Naomi meets with Drummer, who is working to disarm the missiles. Naomi provides a suggestion and notes that Belters have to stick together. We see an ID, and it’s a Epstein Drive. There was a lot of actual Belter conversation in this episode, both in the bar on Tycho and between Naomi and Drummer. Nick Farmer has done a sterling job with the Belter language in this show. This past few weeks, Nick provided quite a lot of information on Twitter about how the Belter language is structured. You can follow him here on Twitter (@Nfarmerlinguist). These snippets translate the “hottie” argument in the bar and what Drummer and Naomi say.

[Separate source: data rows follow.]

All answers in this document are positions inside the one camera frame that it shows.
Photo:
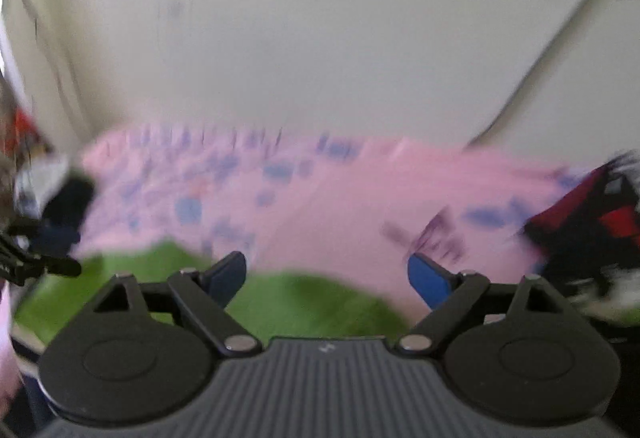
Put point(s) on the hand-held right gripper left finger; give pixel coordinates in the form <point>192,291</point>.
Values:
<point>227,277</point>

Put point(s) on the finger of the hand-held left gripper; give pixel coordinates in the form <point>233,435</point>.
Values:
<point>30,263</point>

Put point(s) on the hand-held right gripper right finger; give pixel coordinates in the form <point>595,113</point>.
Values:
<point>429,282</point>

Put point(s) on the green knitted garment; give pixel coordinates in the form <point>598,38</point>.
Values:
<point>300,303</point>

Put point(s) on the dark navy cloth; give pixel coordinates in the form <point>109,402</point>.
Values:
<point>70,203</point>

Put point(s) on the white grey printed cloth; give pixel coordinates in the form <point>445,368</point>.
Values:
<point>40,183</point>

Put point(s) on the pink printed bedsheet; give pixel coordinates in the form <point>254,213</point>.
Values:
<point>325,198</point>

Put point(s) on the red and black cloth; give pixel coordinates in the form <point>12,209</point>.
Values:
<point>590,223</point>

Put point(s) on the dark wall pipe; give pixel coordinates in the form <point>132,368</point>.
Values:
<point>550,46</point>

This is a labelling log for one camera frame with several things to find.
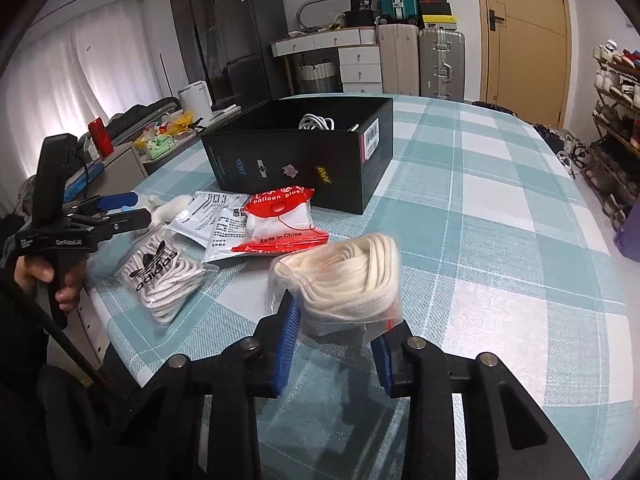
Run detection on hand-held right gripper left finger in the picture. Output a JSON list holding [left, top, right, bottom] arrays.
[[107, 290, 302, 480]]

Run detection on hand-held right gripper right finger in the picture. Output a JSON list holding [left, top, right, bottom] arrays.
[[371, 319, 594, 480]]

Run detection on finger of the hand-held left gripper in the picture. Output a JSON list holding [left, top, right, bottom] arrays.
[[65, 192, 139, 217], [65, 208, 153, 242]]

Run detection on white printed packet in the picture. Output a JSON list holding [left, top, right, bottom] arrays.
[[165, 191, 251, 249], [202, 202, 262, 264]]

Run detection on bag of cream shoelaces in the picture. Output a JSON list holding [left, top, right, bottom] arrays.
[[268, 232, 405, 339]]

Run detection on black cardboard box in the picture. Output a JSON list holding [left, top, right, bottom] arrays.
[[200, 97, 395, 216]]

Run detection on person's left hand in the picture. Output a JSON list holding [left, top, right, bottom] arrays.
[[14, 252, 87, 314]]

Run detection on grey low cabinet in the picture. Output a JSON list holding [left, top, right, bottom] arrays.
[[75, 130, 206, 197]]

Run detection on white fluffy cloth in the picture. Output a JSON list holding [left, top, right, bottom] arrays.
[[146, 195, 194, 229]]

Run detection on blue packet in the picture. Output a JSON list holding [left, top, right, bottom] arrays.
[[65, 162, 104, 196]]

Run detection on red can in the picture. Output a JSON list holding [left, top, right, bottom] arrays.
[[87, 117, 114, 159]]

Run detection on logo bag of white laces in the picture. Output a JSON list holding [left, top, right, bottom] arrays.
[[114, 227, 221, 327]]

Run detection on dark padded jacket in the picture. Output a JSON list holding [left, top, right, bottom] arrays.
[[107, 97, 181, 141]]

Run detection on yellow plastic bag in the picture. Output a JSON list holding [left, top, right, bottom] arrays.
[[166, 110, 199, 137]]

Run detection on white curtain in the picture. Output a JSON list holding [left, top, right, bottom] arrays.
[[0, 0, 174, 192]]

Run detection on red and white packet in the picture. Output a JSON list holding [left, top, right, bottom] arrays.
[[231, 187, 331, 256]]

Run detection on white small appliance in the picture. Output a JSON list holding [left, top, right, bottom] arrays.
[[178, 81, 210, 116]]

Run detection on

Back on Ganymede, the Martians continue to patrol. Because the Overwatch ship will be in Ganymede’s shadow and will be out of visual range for 45 minutes, the Lieutenant gives instructions to the team to avoid provocation. They see a drone, and identify that it isn’t Martian or armed. Alarms go off and Bobbie reports that six soldiers appear to be charging them. We see ships firing and the huge Ganymede mirror is destroyed. Cut off, Bobbie instructs her now radio-dead team that if the UN marines break the line, the Martian marines are to shoot. All hell is breaking loose, and Commander Sutton is killed. The Martian marines are devastated and Bobbie, whose suit is damaged, sees a humanoid creature with a blue glow staring down at her. This was a great representation of the chaos which happens during battles, where no one knows what is going on or who started it.
An unsung episode, with some great action and information, it will be appreciated later. We find out about how the Epstein Drive was developed but also about how it was a paradigm shift in the relationship between Earth and Mars. This highlights the current apparent paradigm shift which is happening, but not everyone is aware of it. The episode illustrates just how tribal human beings are, and how little it takes for even a close team to devolve back into factions. We get great insight into Avasarala’s ability to discern the big picture, her fear AND her righteous anger at people who would sacrifice humanity for the sake of profit. We see cracks appear in close relationships. And, some decisions being made which will have profound consequences for future events. And, grab your hats, the Ganymede storyline is great. Have a slug of ProtoGin on me.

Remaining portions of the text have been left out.